[Opening RECORDS SUPPLIED section]
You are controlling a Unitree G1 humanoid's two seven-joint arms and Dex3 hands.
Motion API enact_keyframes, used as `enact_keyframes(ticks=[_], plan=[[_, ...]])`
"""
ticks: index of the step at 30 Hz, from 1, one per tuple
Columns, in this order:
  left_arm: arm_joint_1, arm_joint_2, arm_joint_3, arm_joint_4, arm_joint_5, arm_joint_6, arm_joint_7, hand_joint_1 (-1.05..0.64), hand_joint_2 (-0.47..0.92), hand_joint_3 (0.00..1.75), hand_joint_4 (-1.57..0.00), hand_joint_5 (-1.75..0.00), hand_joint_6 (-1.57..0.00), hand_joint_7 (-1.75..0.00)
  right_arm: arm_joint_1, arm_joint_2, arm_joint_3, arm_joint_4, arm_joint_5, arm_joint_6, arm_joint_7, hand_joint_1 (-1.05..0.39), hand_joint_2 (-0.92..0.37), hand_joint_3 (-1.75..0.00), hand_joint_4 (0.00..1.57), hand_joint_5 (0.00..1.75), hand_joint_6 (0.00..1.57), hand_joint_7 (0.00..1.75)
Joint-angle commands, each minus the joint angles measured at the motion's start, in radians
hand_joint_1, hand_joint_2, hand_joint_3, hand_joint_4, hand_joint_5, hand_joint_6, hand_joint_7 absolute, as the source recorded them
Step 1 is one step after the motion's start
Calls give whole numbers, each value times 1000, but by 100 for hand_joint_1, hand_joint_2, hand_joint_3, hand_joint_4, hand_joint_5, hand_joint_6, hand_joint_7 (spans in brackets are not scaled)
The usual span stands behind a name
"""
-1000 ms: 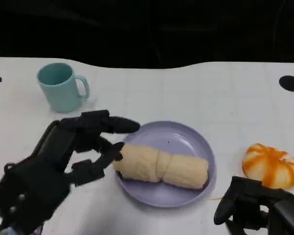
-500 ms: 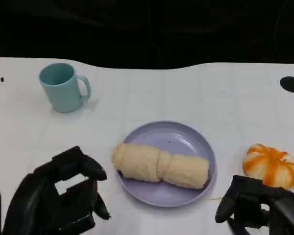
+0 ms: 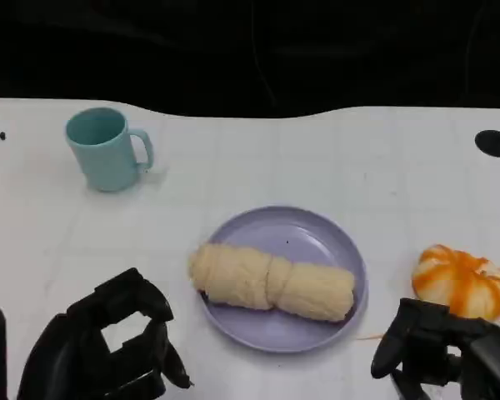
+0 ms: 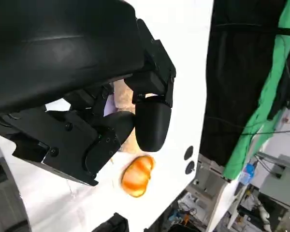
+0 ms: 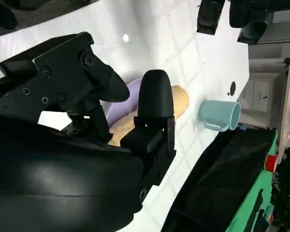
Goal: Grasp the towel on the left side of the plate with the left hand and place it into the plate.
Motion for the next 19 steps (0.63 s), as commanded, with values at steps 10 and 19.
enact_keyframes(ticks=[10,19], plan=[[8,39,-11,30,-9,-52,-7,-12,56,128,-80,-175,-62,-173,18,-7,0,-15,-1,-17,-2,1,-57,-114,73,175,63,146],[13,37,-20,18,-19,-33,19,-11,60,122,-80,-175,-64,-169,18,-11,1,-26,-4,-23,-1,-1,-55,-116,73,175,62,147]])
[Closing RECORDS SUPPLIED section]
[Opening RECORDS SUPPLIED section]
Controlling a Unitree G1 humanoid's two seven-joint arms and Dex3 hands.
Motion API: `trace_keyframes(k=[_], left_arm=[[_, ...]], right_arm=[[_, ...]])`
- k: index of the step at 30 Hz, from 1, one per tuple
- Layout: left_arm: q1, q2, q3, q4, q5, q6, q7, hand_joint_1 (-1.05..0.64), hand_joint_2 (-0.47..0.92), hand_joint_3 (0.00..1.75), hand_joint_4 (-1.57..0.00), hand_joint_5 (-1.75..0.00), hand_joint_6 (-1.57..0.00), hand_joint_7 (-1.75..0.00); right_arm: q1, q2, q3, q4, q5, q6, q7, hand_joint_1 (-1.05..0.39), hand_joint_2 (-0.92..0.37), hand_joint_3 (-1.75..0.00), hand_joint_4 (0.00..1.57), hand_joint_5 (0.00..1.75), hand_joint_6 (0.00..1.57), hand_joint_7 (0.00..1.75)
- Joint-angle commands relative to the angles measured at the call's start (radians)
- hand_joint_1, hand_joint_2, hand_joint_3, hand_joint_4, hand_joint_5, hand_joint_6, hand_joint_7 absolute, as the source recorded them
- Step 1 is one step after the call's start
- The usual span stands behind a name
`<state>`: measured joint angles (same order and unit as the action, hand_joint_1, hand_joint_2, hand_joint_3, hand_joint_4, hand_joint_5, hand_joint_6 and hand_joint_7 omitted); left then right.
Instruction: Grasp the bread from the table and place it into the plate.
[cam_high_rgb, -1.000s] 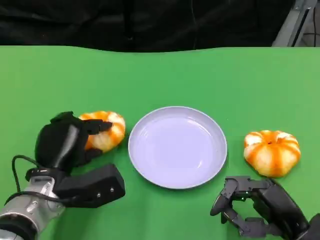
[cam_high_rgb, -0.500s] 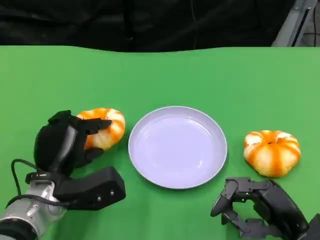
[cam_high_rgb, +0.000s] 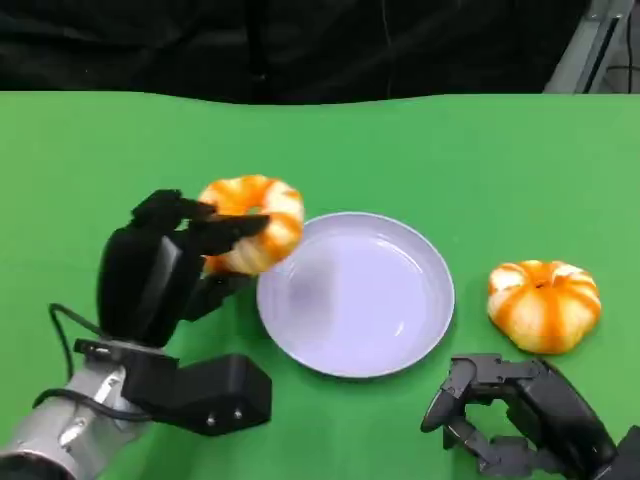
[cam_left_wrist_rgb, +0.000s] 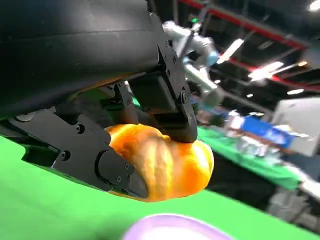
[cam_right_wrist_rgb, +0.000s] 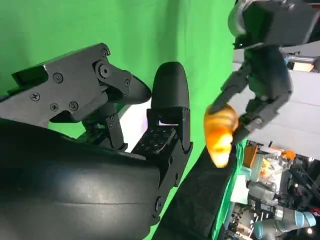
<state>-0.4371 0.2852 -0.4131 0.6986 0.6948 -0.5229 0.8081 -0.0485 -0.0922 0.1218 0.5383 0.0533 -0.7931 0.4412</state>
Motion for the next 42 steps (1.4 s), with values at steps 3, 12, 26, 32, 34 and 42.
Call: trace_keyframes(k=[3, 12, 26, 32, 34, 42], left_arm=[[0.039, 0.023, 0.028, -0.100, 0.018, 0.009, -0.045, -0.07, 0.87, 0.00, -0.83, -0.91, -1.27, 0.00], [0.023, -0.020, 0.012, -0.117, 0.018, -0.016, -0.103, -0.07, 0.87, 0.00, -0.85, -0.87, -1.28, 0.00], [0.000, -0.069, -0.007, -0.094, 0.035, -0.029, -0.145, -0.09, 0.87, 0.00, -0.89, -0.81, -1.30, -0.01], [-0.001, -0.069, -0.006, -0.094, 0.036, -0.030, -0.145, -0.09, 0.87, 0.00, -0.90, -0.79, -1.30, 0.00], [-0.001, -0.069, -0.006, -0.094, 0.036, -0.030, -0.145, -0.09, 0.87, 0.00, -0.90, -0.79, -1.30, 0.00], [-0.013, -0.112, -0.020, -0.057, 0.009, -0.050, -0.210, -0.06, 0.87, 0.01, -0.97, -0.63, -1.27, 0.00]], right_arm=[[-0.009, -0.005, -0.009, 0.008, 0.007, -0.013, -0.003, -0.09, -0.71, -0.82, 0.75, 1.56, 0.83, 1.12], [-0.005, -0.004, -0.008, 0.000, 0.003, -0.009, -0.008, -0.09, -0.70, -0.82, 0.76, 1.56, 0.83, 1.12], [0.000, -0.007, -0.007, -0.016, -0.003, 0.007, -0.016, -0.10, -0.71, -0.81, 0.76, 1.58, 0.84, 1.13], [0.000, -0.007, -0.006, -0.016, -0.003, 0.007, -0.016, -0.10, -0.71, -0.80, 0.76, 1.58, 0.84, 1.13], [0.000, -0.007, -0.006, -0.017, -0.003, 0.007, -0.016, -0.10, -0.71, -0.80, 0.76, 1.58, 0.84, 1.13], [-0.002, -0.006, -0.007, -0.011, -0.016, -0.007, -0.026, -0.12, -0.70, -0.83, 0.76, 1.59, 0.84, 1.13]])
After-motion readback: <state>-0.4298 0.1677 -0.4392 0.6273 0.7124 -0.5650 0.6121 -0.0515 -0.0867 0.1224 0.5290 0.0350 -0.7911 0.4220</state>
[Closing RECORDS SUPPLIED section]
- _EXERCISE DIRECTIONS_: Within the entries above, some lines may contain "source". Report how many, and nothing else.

- _RESPONSE_: 2